The event, which will be held Sept. 7-11, will attract elected officials, leaders and industry people from mining cities across the country. The summit drew about 150 people to Leadville, Colo., in 2006 and 2007, the first two years it was held.
“We’re hoping to get people there from Michigan, Pennsyl-vania, the western states, all over,” Butte-Silver Bow Recla-mation Specialist Tom Malloy told The Montana Standard. “We especially want the chief executives and the elected representatives, people who decide where resources are spent.” Kevin Mellott, chairman of the summit planning committee, said the event is geared toward cities and towns, not mining companies, and will teach “the nuts and bolts” of being an active community for an active tomorrow.
“Having that conference will allow our community as well as others to learn about some of the planning strategies and clean up strategies (related to mines).” Mellott said mining towns can learn from each other how to deal with the boom-and-bust nature of mining.
“The summit allows communities to share experiences,” he said. “They can share how to fill the void quickly (if mining shuts down), how to avoid those voids and what to look forward to if you are starting down that road.” Mellott said it’s “amazing to see the similarities” between other mining communities like Leadville and Butte.
“They have the same architecture, the same type of design, their main street is Harrison Avenue,” he said. “These long-term mining communities have these connections they don’t even know about until you start communicating.” He hopes the summit will bring from 250 to 300 people to Butte and Anaconda.
“(They will) spend a week’s worth of hotels and food and tourist activities, those types of immediate gains.” Anaconda Chief Executive Rebecca Guay said the strong mining past of Butte and Anaconda helped bring the conference to southwest Montana.
“(We were attractive) because of the historical mining perspective, we’re unique in that we have the historic perspective and ongoing working mines available for tours and all the remediation coming up,” she said.
The summit attendees will likely tour Old Works Golf Course, Smelter Hill and the stack, waste management areas and Warm Springs Ponds near Anaconda. Butte sites include Montana Resources and historical mine operations.
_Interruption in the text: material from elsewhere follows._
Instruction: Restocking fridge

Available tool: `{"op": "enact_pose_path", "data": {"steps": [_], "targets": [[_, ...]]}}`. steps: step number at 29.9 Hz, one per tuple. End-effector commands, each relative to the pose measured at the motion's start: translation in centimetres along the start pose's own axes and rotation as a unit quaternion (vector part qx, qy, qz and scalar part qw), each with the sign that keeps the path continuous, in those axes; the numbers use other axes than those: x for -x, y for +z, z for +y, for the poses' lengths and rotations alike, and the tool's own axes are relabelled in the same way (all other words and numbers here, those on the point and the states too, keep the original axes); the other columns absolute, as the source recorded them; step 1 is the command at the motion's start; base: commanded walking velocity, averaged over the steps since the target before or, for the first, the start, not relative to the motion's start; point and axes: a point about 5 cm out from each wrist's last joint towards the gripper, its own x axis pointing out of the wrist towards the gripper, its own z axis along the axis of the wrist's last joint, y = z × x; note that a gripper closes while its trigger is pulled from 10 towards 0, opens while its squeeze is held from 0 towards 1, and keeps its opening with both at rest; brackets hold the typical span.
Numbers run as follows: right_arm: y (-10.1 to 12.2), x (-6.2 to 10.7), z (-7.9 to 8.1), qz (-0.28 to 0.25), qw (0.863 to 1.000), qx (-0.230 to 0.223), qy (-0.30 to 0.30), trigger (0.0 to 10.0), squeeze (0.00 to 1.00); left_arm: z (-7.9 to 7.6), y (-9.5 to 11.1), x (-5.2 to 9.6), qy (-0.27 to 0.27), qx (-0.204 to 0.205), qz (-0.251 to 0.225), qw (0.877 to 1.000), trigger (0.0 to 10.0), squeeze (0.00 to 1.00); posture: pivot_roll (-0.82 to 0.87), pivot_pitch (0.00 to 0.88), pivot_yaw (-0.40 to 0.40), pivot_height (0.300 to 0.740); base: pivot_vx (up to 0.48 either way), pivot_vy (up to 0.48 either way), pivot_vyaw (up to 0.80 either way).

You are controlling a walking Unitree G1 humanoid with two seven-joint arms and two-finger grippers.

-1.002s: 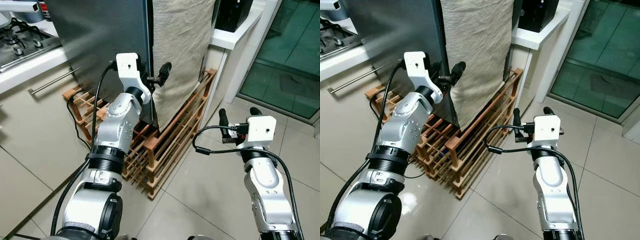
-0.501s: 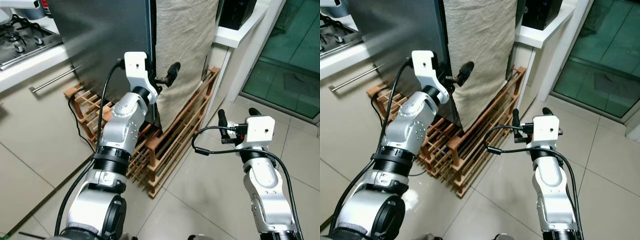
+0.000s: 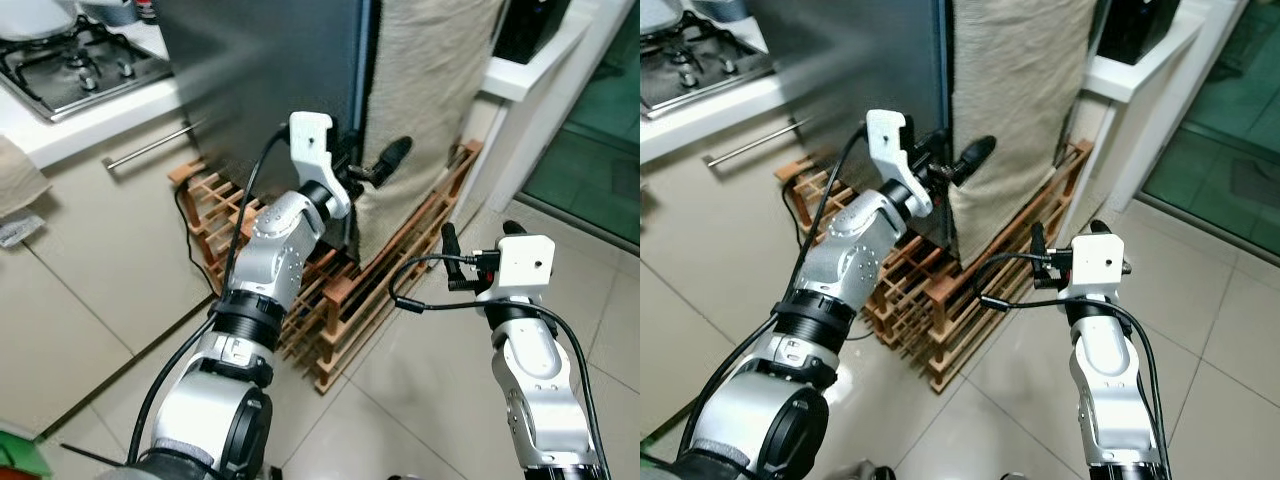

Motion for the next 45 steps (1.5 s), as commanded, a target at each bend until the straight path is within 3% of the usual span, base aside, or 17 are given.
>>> {"op": "enact_pose_path", "data": {"steps": [1, 2, 3, 4, 5, 6, 10, 15, 18, 21, 22, 25, 27, 30, 36, 45], "targets": [[-0.1, 0.2, -0.2, 0.007, 1.000, -0.001, 0.002, 10.0, 0.05, -6.0, 0.4, -2.9, -0.126, 0.037, -0.035, 0.991, 10.0, 0.00, -0.20, 0.032, 0.042, 0.740, 0.000, 0.000, 0.00], [-0.2, 0.2, -0.2, 0.008, 1.000, -0.001, 0.003, 10.0, 0.05, -6.9, 0.5, -3.0, -0.155, 0.041, -0.040, 0.986, 10.0, 0.00, -0.20, 0.030, 0.044, 0.740, 0.000, 0.000, 0.00], [-0.2, 0.2, -0.2, 0.008, 1.000, -0.001, 0.003, 10.0, 0.05, -6.9, 0.5, -3.0, -0.155, 0.041, -0.040, 0.986, 10.0, 0.00, -0.20, 0.030, 0.044, 0.740, 0.000, 0.000, 0.00], [-0.3, 0.3, -0.2, 0.012, 1.000, -0.001, 0.005, 10.0, 0.05, -8.2, 0.8, -2.9, -0.197, 0.055, -0.047, 0.978, 10.0, 0.00, -0.20, 0.030, 0.045, 0.740, 0.000, 0.000, 0.00], [-0.3, 0.3, -0.2, 0.012, 1.000, -0.001, 0.005, 10.0, 0.05, -8.2, 0.8, -2.9, -0.197, 0.055, -0.047, 0.978, 10.0, 0.00, -0.20, 0.030, 0.045, 0.740, 0.000, 0.000, 0.00], [-0.8, 0.6, -0.3, 0.023, 1.000, -0.001, 0.005, 10.0, 0.05, -9.3, 1.2, -2.6, -0.234, 0.064, -0.055, 0.968, 10.0, 0.00, -0.21, 0.031, 0.049, 0.740, 0.000, 0.000, 0.00], [-2.0, 1.4, 0.0, 0.052, 0.998, 0.003, 0.022, 10.0, 0.05, -10.1, 2.3, -2.2, -0.266, 0.084, -0.066, 0.958, 10.0, 0.00, -0.20, 0.033, 0.053, 0.740, 0.000, 0.000, 0.00], [-4.6, 3.8, 0.6, 0.127, 0.990, -0.001, 0.064, 10.0, 0.05, -9.7, 4.2, -1.0, -0.264, 0.115, -0.082, 0.954, 10.0, 0.00, -0.20, 0.032, 0.063, 0.740, 0.000, 0.000, 0.00], [-5.8, 5.0, 0.9, 0.178, 0.979, -0.028, 0.093, 10.0, 0.05, -7.7, 4.8, 0.5, -0.227, 0.103, -0.075, 0.966, 10.0, 0.00, -0.20, 0.029, 0.067, 0.740, 0.000, 0.000, 0.00], [-5.9, 5.1, 1.0, 0.185, 0.977, -0.034, 0.100, 10.0, 0.05, -7.0, 4.9, 1.0, -0.211, 0.095, -0.070, 0.970, 10.0, 0.00, -0.20, 0.027, 0.070, 0.740, 0.000, 0.000, 0.00], [-5.5, 4.8, 1.5, 0.179, 0.975, -0.048, 0.121, 10.0, 0.05, -4.6, 4.7, 2.1, -0.146, 0.069, -0.056, 0.985, 10.0, 0.00, -0.19, 0.023, 0.071, 0.740, 0.000, 0.000, 0.00], [-4.4, 3.8, 2.3, 0.155, 0.976, -0.057, 0.143, 10.0, 0.05, 0.0, 4.4, 4.0, 0.009, 0.017, -0.045, 0.999, 10.0, 0.00, -0.17, 0.016, 0.071, 0.740, 0.000, 0.000, 0.00], [-3.9, 3.2, 2.5, 0.143, 0.977, -0.059, 0.148, 10.0, 0.05, 2.6, 4.3, 5.3, 0.107, -0.010, -0.046, 0.993, 10.0, 0.00, -0.16, 0.014, 0.069, 0.740, 0.000, 0.000, 0.00], [-3.1, 2.2, 2.6, 0.122, 0.979, -0.055, 0.152, 10.0, 0.05, 5.6, 4.2, 8.3, 0.234, -0.027, -0.052, 0.971, 10.0, 0.00, -0.16, 0.010, 0.064, 0.740, 0.000, 0.000, 0.00], [-2.2, 0.4, 2.0, 0.089, 0.986, -0.033, 0.134, 10.0, 0.04, 7.4, 4.1, 12.4, 0.353, -0.086, -0.054, 0.930, 10.0, 0.00, -0.13, 0.002, 0.045, 0.740, 0.000, 0.000, 0.00], [-2.3, -2.7, 0.3, 0.079, 0.992, -0.018, 0.093, 10.0, 0.03, 7.5, 3.1, 13.1, 0.399, -0.119, -0.040, 0.908, 10.0, 0.00, -0.10, 0.010, 0.045, 0.740, 0.000, 0.000, 0.00]]}}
“It means national exposure for us,” Guay said. “We’ll be drawing people from all over the country and Canada, reaching out to all types of mining communities.” Malloy said the summit started as a grassroots effort when mines across the country realized the cities and towns they operate in share many of the same issues and problems related to mineral extraction. The summit’s motto is “Too Tough To Die.” Malloy said Butte applied to host the conference last year. He later discovered Anaconda also applied. The two communities later joined their proposals.
The conference is tentatively slated to take place at the Finlen Hotel, 100 E. Broadway St., and the Thornton Building, 65 E. Broadway St.